Off to the Races
From Seabiscuit to Black Ruby, some historic hooves have pounded the track in Pleasanton
Not able to find your thrill among the concerts, the livestock, and the
rides at this month’s Alameda County Fair? Try a day at the races.
The fair’s Pleasanton Racetrack is a packed jostle of fans. Many bring
ice chests of food along with their folding chairs, and settle down in
a shady spot in front of the grandstand. But when the horses come
through the final turn and head for the wire, those folding chairs are
empty. Mom, Dad, and Aunt Betty are screaming their hearts out.
It’s a wave of excitement that started rolling 146 years ago with
the competitive drive of a man named Don Refugio Bernal. To prove he
bred the fastest horses around, Bernal built a horse track on his
52,000-acre Mexican land grant, Rancho del Valle de San Jose. There,
his stable could run against his Tri-Valley neighbors’ finest steeds.
Bernal’s building of the hippodrome was visionary. New York’s famed
Saratoga track wouldn’t see action for four years, and the world’s most
famous horse race, the Kentucky Derby, wouldn’t run until 1875.
Bernal’s races were like private holidays. Instead of the nearly
50,000 people expected for the fair’s 12 days of races this year,
Bernal’s meets were attended by a select number of upper-crust
families. They would arrive wearing their finest, riding in wagons
packed with picnic baskets.
Although the races were primarily contests of pride, money did
change hands. Wagering wasn’t the big deal it is today—over $6 million
was staked at last year’s fair races—but that didn’t matter. The
pleasure of racing was reward enough for Bernal.
Over the next 53 years, the dirt oval survived ownership changes,
motorcycle races, aircraft trials, and even a 25-year ban on horse
betting. The track that fairgoers know and love today really took off
in 1939, when the Alameda County Fair bought the place—just in time for
pari-mutuel betting’s arrival in Northern California. In pari-mutuel
racing, the most common form of horse betting these days, the
I’ll-bet-you-$5-my-horse-beats-yours tradition was superseded by a
system in which all the wagers are pooled together, and the track holds
and then distributes the winnings, after taking a percentage off the
top.
The first pari-mutuel race at Pleasanton was such an event, not
even a fire that destroyed the grandstand dampened the festivities.
Fans just pulled up orange crates to watch the races.

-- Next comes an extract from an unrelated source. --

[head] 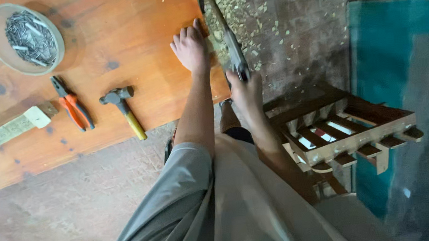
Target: The person constructs a wooden structure by hammering nails into small wood pieces to join them together and using a handsaw to cut a length of wood.
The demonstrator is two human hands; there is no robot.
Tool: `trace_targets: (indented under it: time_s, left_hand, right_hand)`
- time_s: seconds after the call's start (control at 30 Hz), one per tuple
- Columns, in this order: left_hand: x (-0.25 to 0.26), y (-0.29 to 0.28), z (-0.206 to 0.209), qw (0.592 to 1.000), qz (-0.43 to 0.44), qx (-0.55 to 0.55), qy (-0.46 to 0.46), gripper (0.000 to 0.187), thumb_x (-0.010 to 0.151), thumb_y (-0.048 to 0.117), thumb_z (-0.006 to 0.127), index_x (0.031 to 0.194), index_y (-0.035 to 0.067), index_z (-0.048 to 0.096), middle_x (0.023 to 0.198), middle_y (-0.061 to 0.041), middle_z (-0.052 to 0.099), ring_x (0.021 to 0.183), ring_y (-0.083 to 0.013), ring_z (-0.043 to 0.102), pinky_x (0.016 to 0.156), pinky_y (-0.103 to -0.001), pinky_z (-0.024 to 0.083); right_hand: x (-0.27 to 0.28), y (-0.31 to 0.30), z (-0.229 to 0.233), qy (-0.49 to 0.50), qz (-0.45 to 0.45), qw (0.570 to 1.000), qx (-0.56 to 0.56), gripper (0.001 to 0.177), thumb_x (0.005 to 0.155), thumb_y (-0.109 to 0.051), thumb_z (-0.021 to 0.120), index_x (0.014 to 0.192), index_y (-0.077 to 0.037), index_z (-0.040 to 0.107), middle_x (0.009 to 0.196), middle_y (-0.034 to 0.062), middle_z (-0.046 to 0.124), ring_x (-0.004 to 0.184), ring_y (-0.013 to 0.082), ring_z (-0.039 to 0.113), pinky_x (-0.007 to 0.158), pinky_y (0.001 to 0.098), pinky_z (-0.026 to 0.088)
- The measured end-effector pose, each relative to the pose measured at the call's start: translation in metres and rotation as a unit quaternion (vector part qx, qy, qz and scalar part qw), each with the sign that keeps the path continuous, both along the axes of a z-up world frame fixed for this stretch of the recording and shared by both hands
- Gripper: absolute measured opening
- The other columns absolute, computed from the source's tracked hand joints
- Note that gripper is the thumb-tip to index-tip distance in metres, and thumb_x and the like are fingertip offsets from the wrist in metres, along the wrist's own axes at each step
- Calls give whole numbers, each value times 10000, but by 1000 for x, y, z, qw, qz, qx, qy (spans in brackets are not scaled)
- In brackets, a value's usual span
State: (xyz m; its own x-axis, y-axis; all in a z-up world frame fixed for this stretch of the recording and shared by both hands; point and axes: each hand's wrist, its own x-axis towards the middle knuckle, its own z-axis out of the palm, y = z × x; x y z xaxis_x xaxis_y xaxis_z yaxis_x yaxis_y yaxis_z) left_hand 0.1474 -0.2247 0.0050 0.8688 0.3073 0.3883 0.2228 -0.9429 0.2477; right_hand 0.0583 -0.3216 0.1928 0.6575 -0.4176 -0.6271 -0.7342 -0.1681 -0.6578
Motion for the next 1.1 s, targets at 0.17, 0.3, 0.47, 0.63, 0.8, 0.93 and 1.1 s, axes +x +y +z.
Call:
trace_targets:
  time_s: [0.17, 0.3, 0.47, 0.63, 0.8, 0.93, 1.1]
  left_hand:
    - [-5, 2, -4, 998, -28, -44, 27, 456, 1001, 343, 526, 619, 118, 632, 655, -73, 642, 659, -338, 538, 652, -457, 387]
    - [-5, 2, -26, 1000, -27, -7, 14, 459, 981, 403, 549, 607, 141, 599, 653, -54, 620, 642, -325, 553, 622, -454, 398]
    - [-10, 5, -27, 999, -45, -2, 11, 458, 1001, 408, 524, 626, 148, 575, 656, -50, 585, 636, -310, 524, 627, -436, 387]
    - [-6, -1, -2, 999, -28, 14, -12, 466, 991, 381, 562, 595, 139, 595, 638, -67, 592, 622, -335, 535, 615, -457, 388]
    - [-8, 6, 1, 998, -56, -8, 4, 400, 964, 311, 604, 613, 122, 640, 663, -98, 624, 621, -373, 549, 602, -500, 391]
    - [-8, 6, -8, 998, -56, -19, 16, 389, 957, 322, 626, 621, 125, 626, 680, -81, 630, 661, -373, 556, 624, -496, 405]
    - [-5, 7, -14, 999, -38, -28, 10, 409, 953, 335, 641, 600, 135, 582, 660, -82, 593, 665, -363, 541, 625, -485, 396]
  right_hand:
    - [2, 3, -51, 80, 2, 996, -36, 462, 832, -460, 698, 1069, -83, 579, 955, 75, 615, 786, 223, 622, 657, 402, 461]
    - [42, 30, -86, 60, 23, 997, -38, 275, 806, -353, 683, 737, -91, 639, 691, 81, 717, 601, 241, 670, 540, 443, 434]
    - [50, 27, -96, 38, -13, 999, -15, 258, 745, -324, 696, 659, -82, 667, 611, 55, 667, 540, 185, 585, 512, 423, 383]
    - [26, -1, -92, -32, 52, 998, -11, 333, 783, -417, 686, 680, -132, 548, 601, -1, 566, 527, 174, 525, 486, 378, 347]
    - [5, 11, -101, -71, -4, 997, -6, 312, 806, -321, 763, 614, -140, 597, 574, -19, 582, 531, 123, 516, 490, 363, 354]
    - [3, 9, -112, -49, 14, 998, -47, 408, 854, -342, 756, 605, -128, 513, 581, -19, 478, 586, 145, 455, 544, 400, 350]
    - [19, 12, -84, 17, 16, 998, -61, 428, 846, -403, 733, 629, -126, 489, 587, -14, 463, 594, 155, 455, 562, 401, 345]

The 6,608-seat
grandstand was rebuilt by 1941 and through the decades has been
updated, now boasting televisions in the stands and a big screen in the
infield to show live racing both at Pleasanton and from around the
country.
Horses race only two weeks a year at Pleasanton, but the track is
always open for training, carrying on more than a century of tradition.
The Pleasanton track hit the big-time in 1922, when Morvich, a horse
that trained there, became the first California-bred horse to win the
Kentucky Derby.
But the star of stars to spend time in the Pleasanton firmament was
the legendary Seabiscuit. The Depression-era superstar’s owner, Charles
Howard, went so far as to build a special barn for the horse near where
the current administration building stands. Old-timers remember
watching Seabiscuit walk from his stall to the nearby railroad tracks
when he headed to Southern California to race at Santa Anita.
History continues to be made at the track that Bernal built.
Pleasanton’s “Secretariat of Mules,” Black Ruby, gained national
attention a couple of years ago when she won with such regularity that
tracks lost money every time she raced. Fans just wouldn’t bet enough
on other mules to cover Black Ruby’s payouts.
And one of the country’s top jockeys, Russell Baze, earned his
7,000th career victory at Pleasanton on July 4, 2000. At his current
pace, Baze will break Laffit Pincay Jr.’s all-time record of 9,530
victories during the 2006 fair.
If Baze crosses the wire into history, it’ll not only add to the
nearly 150-year legacy of Bernal’s vision, it will also prove anew that
while cotton candy and the ring toss are great, when you’re at the
fair, nothing beats thundering hooves, colorful silks, and a whole lot
of screaming.
To see the ponies—and the mules—run, head to the Alameda County Fair June 29 through July 10, 4501 Pleasanton Ave., Pleasanton, www.alamedacountyfair.com.